The important thing to remember here is that love is not a feeling. It is something we do. So when we don’t feel like enjoying our children, but sacrifice to serve them anyways, this is not sin but obedience. Now feelings are an indicator so we aren’t to ignore them—but they don’t necessarily mean we have sinned. We should not feel guilty simply because we do not feel like enjoying our children.
What we need to do is ask ourselves, Am I caring for my child’s physical, spiritual, and emotional needs, regardless of what I feel like? Am I loving my child (in a 1 Corinthians 13 way) even when I don’t want to?
Sometimes this does mean stopping what we are doing to read them a book or sing them a song. But we also love our children by serving our husband first, keeping our home orderly, serving in the church, and having a consistent quiet time. Sometimes we love our children best by letting them play by themselves for a while!
On a personal note, when my girls have struggled with feeling like they don’t spend enough time “playing” with their children, I’ve reminded them of my mom.
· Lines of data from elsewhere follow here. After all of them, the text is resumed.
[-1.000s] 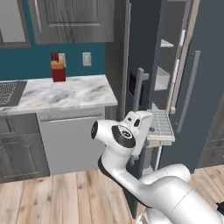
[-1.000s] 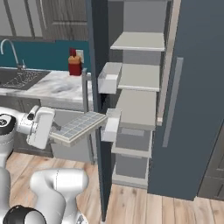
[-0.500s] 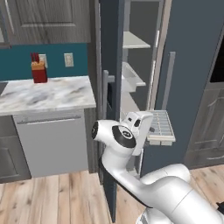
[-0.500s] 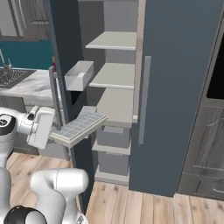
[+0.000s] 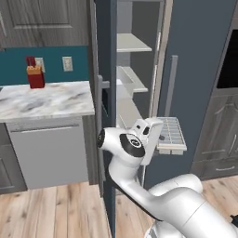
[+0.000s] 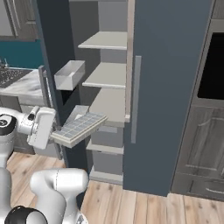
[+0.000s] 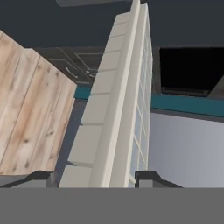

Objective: The ice cube tray has been filled with water. Take the tray and place it in the freezer to make ice. Close the freezer door after placing the tray.

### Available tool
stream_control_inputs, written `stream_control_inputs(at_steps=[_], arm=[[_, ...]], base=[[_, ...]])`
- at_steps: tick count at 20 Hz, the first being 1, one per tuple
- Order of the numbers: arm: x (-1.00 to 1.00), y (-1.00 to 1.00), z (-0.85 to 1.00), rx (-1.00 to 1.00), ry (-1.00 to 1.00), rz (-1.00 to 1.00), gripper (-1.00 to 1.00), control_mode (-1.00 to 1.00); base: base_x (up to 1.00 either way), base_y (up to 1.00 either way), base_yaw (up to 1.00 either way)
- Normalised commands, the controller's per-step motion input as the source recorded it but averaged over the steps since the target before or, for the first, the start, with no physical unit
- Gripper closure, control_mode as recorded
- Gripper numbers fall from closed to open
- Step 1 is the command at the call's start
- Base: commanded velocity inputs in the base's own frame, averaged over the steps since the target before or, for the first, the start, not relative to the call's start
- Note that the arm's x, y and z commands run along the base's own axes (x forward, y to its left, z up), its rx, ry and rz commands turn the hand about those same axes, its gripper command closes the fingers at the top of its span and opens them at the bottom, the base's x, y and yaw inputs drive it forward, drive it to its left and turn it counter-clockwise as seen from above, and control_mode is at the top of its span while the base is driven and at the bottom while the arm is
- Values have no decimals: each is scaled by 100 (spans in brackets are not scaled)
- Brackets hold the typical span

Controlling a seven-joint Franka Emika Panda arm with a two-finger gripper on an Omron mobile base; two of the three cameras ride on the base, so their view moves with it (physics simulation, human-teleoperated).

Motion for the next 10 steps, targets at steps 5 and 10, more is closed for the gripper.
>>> stream_control_inputs(at_steps=[5, 10], arm=[[0, 0, 0, 0, 0, 0, 100, 100], [0, 0, 0, 0, 0, 0, 100, 100]], base=[[44, -13, 9], [48, -29, 10]])
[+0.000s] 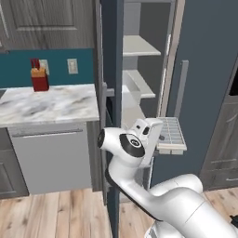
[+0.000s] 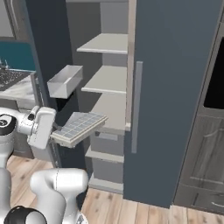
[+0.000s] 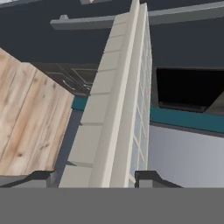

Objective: The ice cube tray has been filled with water. Take the tray and place it in the freezer to make ice. Close the freezer door after placing the tray.

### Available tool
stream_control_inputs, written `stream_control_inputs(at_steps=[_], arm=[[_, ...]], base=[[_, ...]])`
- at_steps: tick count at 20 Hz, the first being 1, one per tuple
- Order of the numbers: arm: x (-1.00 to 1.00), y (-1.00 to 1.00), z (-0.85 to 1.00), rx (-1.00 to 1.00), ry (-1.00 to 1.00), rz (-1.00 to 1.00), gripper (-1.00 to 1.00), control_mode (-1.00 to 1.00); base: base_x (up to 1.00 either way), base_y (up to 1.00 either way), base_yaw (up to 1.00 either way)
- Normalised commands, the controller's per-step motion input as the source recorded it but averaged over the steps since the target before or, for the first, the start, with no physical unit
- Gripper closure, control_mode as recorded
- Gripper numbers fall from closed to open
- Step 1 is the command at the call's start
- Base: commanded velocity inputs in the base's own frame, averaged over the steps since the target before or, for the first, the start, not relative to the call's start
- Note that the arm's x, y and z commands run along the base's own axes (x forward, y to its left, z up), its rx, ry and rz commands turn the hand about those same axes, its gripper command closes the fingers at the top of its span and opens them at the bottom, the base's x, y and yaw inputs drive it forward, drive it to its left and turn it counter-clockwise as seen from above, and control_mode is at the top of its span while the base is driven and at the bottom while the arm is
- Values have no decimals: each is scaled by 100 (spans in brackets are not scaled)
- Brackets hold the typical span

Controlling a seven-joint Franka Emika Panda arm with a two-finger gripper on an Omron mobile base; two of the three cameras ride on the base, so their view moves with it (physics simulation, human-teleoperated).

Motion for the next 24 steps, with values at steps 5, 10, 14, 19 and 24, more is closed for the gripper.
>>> stream_control_inputs(at_steps=[5, 10, 14, 19, 24], arm=[[0, 0, 0, 0, 0, 0, 100, 100], [0, 0, 0, 0, 0, 0, 100, 100], [0, 0, 0, 0, 0, 0, 100, 100], [0, 0, 0, 0, 0, 0, 100, 100], [0, 0, 0, 0, 0, 0, 100, 100]], base=[[20, -56, 6], [25, -32, 8], [31, -11, 11], [32, -11, 15], [28, -28, 13]])
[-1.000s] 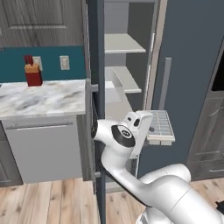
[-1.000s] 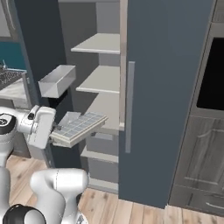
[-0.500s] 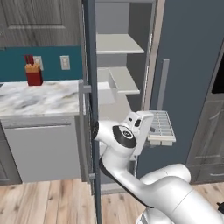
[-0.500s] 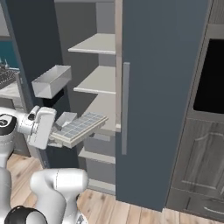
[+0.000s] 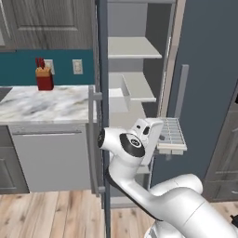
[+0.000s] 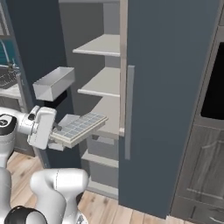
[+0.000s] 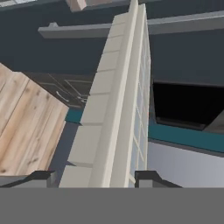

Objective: The ice cube tray has been filled with water. Take the tray and place it in the freezer to make ice. Close the freezer door after placing the tray.

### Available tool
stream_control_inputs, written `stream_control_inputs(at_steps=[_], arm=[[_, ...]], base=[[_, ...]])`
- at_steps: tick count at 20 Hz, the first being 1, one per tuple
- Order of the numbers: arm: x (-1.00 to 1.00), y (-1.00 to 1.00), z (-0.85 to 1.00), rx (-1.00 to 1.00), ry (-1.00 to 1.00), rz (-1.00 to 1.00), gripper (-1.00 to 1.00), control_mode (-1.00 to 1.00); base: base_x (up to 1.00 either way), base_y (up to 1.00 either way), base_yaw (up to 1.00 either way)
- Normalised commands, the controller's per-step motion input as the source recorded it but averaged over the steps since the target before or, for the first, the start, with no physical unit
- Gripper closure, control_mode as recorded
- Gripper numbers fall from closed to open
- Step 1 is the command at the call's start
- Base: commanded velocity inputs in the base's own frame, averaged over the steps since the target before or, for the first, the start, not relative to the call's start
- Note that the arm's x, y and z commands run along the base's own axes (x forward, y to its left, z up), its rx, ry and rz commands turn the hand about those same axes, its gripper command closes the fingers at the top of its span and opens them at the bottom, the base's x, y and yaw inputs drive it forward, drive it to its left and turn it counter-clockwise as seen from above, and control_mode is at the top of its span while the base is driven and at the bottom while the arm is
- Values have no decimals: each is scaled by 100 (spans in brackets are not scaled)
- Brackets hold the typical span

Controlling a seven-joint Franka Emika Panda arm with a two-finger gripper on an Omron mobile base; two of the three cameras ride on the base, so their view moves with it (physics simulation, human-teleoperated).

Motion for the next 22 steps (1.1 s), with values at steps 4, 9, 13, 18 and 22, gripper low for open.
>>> stream_control_inputs(at_steps=[4, 9, 13, 18, 22], arm=[[0, 0, 0, 0, 0, 0, 100, 100], [0, 0, 0, 0, 0, 0, 100, 100], [0, 0, 0, 0, 0, 0, 100, 100], [0, 0, 0, 0, 0, 0, 100, 100], [0, 0, 0, 0, 0, 0, 100, 100]], base=[[36, -27, 12], [42, -28, 12], [43, -26, 12], [37, -25, 11], [19, -30, 11]])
I don’t remember my mom getting on the floor and playing with us or taking us to all kinds of special outings or planning special projects.
But she was there for us. Not only was she physically present in the home, but more importantly, she was content to be there. She worked from sun-up to sundown to keep a clean and orderly home, do the laundry, cook economical meals, serve neighbors and church members. She did our hair each morning, helped us with our homework, read us a bedtime story. She was eager to listen to us, available to help us, happy to be right where she was.
And she raised five children who all adored her. I don’t think any of us for a single second ever doubted her love.
May God give all of us grace to love our children with this 1 Corinthians 13 kind of love.